The time frame in which these cells begin to experience smoking associated inflammatory changes in DNA methylation is not clear. In our prior examinations of young adult smokers, these changes were not evident on genome-wide basis. But these subjects were relatively young (19-22 years old) at the time of ascertainment and the cumulative smoking exposure of even the heaviest of the smokers was not as extensive as that the lightest of the current smokers [11]. Understanding when that shift to inflammatory processes occurs may be important to the allocation of smoking cessation resources. Although it is well established that in general smoking cessation decreases risk for adverse outcomes such as myocardial infarctions and cancer, this may not be true for all patients who quit smoking. According to the “pulmonary overflow” hypothesis, many of the inflammatory changes associated with smoking are not due to the direct effects of smoke but are rather secondary to the “spillover” of inflammatory cytokines from activated macrophages in the lung parenchyma. Because this inflammatory process tends to be self-perpetuating once it has been initiated, if “overflow” hypothesis is correct, stopping smoking in individuals with severe diseases may have little effect on subsequent inflammatory changes in the peripheral mononuclear cell compartment. If so, focusing smoking cessation resources on those smokers who do not have substantial diseases as evidenced by either peripheral or direct measures, may lead to more effective use of prevention dollars.

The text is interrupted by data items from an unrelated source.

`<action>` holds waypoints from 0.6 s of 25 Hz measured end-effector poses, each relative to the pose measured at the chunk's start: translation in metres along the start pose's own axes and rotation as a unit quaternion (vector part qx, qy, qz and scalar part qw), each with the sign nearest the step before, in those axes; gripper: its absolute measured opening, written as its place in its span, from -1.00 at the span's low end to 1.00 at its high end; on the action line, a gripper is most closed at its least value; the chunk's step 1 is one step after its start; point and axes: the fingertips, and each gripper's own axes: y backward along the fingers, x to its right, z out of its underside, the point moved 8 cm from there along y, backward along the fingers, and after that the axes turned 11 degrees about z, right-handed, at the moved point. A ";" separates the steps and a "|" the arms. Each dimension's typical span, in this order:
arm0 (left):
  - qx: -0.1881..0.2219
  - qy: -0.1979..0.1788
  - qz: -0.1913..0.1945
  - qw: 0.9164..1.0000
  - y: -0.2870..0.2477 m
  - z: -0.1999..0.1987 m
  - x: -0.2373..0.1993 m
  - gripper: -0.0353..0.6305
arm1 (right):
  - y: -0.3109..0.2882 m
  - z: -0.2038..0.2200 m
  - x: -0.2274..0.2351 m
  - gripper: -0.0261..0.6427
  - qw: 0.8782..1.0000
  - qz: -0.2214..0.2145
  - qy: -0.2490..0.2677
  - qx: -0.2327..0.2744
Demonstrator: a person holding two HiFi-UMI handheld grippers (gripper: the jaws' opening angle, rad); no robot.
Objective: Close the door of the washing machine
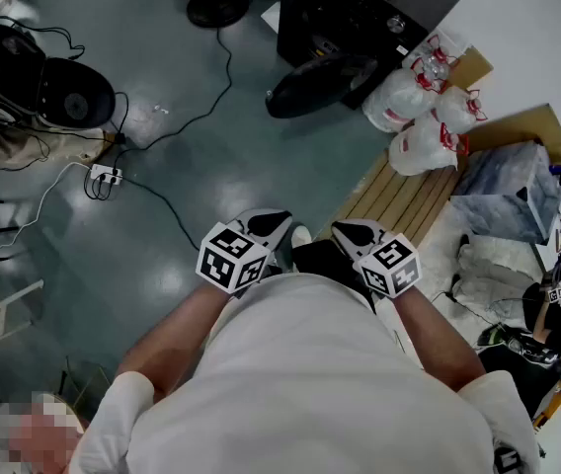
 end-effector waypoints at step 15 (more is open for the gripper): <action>-0.009 -0.001 -0.056 0.998 -0.058 -0.060 -0.035 -0.83 | -0.023 -0.029 0.096 -0.89 0.999 -0.033 0.020 0.015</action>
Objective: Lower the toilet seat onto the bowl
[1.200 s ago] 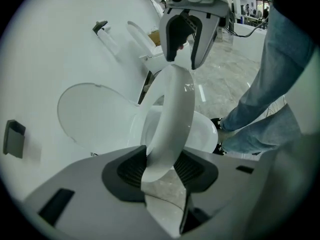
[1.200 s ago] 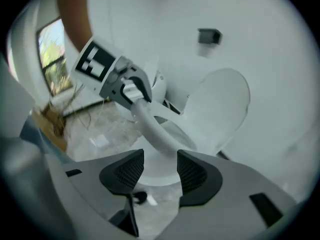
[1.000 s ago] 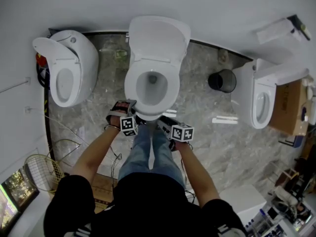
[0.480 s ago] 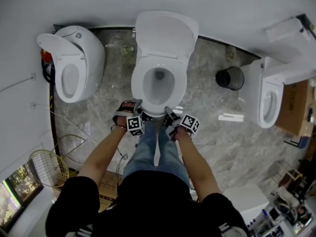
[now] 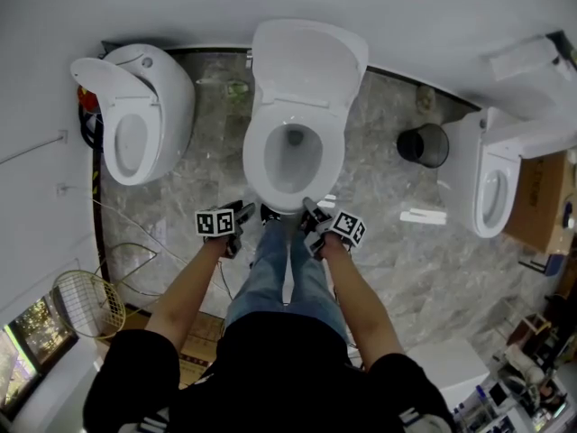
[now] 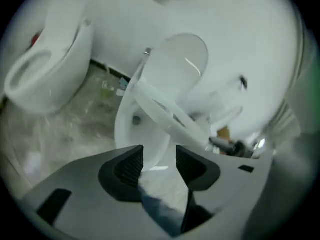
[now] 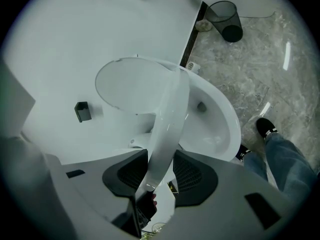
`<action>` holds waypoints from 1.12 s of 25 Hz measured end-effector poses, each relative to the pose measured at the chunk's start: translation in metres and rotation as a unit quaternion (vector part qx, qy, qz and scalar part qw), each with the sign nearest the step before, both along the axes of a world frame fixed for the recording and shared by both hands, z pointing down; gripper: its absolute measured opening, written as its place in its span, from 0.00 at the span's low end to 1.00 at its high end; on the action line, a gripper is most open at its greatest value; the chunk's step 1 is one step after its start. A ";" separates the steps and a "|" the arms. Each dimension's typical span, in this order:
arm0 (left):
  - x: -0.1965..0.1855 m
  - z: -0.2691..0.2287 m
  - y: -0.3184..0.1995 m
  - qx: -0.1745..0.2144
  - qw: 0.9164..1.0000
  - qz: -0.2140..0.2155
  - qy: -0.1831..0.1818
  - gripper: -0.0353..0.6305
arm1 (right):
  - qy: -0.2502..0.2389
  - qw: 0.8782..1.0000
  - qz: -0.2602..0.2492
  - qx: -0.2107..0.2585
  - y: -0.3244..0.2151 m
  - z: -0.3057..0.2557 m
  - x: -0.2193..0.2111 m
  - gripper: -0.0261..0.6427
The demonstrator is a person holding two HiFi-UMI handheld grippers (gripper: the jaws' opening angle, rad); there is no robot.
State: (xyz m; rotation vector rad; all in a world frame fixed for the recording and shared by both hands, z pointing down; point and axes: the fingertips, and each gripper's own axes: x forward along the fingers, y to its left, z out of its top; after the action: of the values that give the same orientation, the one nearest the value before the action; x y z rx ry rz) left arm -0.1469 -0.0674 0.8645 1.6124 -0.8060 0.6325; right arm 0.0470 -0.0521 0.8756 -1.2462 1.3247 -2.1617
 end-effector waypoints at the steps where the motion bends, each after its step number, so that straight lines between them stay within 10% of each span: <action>1: 0.004 -0.001 -0.005 -0.026 0.996 -0.071 0.056 0.36 | 0.001 1.000 -0.002 0.000 0.000 0.000 -0.001 0.29; 4: 0.014 -0.004 -0.024 -0.057 0.966 -0.197 0.156 0.36 | 0.000 1.000 -0.007 -0.004 0.002 0.002 -0.003 0.29; 10: 0.021 0.010 -0.033 -0.076 0.945 -0.260 0.184 0.26 | 0.006 1.000 -0.022 -0.008 0.010 0.009 -0.005 0.30; 28: 0.009 0.087 0.003 -0.127 0.977 -0.162 0.062 0.27 | 0.042 0.989 -0.093 -0.110 0.053 0.088 -0.020 0.33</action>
State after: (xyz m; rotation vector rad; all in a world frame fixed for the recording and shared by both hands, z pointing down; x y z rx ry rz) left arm -0.1375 -0.0642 0.9512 1.2403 -0.8359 0.3800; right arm 0.0266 0.0010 0.9636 -1.3550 1.3100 -2.4686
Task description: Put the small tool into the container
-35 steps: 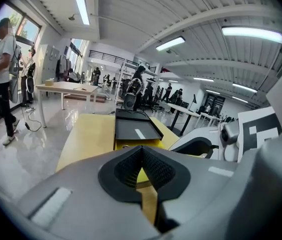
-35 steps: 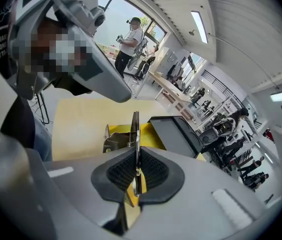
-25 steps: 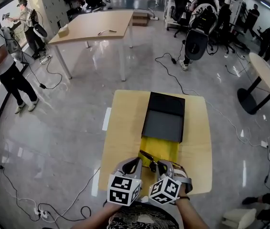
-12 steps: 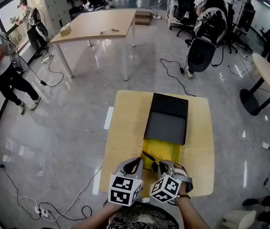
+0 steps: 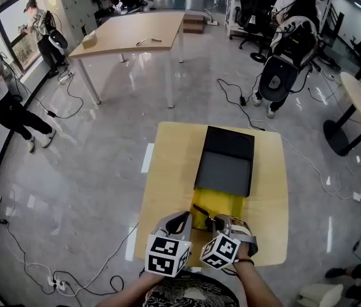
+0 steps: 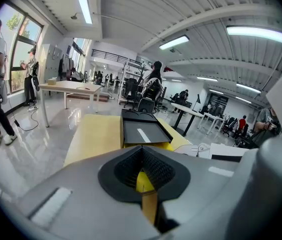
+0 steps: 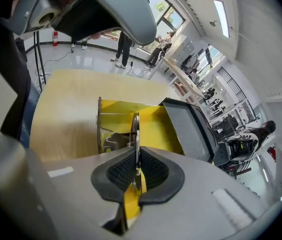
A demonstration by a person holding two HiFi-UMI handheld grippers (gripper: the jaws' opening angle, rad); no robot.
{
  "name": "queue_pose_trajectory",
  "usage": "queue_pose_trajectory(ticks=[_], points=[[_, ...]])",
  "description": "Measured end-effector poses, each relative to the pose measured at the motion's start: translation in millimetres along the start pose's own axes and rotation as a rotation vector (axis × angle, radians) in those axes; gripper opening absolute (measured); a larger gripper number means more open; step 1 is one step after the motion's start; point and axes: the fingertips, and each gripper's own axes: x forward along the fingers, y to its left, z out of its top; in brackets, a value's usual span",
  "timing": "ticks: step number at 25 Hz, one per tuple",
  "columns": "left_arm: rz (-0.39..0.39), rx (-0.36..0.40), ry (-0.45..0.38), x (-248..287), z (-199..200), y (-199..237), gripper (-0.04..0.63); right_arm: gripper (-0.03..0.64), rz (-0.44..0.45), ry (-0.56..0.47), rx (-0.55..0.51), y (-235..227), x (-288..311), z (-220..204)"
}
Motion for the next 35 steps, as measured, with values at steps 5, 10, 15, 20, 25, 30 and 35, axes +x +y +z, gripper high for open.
queue_pose_trajectory(ticks=[5,10,15,20,25,30,35], points=[[0.002,-0.001,0.005,9,-7,7,0.008,0.009,-0.004,0.002,-0.019,3,19,0],[0.002,0.0,0.004,11,-13,9,0.008,0.011,-0.024,-0.012,-0.027,6,27,1],[0.0,0.003,0.005,11,-1,2,0.008,0.021,-0.017,-0.009,-0.016,0,19,-2],[-0.006,0.008,0.003,-3,-3,4,0.008,0.028,-0.024,-0.006,0.0,9,9,5],[-0.012,0.013,-0.002,-14,-8,-2,0.008,0.034,-0.029,-0.008,0.008,19,-1,3],[-0.016,0.016,-0.005,-15,-5,-9,0.008,0.057,-0.034,-0.016,0.028,15,-10,1],[-0.023,0.021,-0.01,-24,-14,-20,0.008,0.058,-0.039,-0.019,0.044,26,-22,-6]])
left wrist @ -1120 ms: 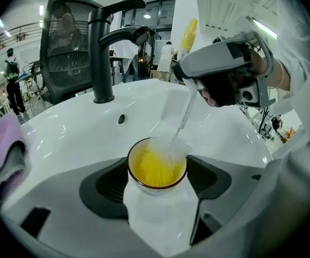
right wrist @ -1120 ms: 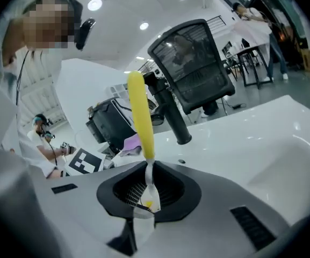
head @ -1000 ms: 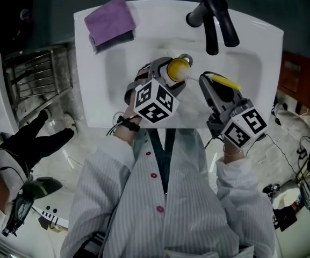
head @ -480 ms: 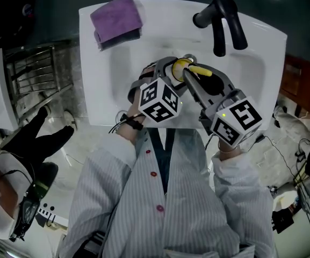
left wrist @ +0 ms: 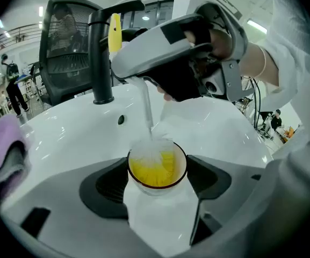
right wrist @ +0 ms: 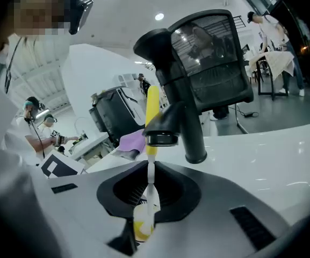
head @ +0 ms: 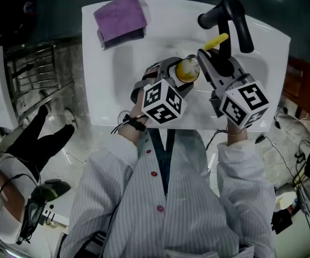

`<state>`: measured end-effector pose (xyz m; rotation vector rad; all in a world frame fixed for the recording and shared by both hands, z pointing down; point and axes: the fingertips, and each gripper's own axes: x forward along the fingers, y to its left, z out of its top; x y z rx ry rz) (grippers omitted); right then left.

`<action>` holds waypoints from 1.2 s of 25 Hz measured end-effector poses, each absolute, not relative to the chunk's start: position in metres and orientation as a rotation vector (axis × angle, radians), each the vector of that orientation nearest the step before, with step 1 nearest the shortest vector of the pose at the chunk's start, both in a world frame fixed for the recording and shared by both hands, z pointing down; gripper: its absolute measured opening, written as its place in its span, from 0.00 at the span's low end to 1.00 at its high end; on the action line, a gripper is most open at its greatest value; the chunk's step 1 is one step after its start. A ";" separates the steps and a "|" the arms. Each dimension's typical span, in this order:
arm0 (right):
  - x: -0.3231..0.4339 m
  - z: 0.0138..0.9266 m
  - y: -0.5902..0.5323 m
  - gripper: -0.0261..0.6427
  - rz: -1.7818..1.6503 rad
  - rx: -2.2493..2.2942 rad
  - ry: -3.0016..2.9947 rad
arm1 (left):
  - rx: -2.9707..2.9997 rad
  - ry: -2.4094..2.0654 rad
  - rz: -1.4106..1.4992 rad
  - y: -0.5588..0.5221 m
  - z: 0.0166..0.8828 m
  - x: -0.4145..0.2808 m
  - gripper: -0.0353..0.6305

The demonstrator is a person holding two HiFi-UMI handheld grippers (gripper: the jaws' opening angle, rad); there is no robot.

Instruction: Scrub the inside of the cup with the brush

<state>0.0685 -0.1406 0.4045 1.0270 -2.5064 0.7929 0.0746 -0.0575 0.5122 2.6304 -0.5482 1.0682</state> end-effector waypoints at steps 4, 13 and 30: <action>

In conclusion, we reiterate that smoking contributes to inflammation which is consistent with increase in the average serum inflammatory protein, CRP. We also demonstrate that methylation residues at the AHRR locus are sensitive to cumulative smoking and could be potential smoking biomarkers. However, the main finding in this well characterized cohort of long-term smokers is that differential methylation between smokers and non-smokers are key in delineating epigenetically contextual pathways and to identify highly connected networks that could be used for smoking related health diagnostics like cancer and coronary heart disease. We show the extensive effects of smoking on peripheral mononuclear cell DNA methylation on pathways involved in coagulation, CNS and immune function. Understanding aberrant methylation caused by smoking in a network setting provides an integrated stage for understanding complex diseases like cancer while designing potential therapies. Finally, smoking is an important confounder and should be included in future diagnostic models to accurately understand diseases.


Informed consent

The participants provided written consent to participate in this study. The written consent form, consent procedure, and protocols pertaining to this study were approved by the Institutional Review Board at the University of Iowa, the University of Georgia and Iowa State University.

Human subjects

The subjects described in the current study are adult African American females from the states of Iowa and Georgia who participated in data and biomaterial collection during the most recent waves of the Family and Community Health Study (FACHS). The FACHS study is a longitudinal examination of factors affecting the health and health related outcomes of rural African American families [19]. These adults were identified because they had an 11 or 12-year-old child who resided in eligible recruitment area in either Iowa or Georgia. These geographical zones of eligibility varied with respect to socioeconomic status and were not selected for any other characteristic except relative enrichment in African American residents. Lists of these potential caretaker-offspring dyads living in these areas were then generated by community officials in Georgia and school officials in Iowa.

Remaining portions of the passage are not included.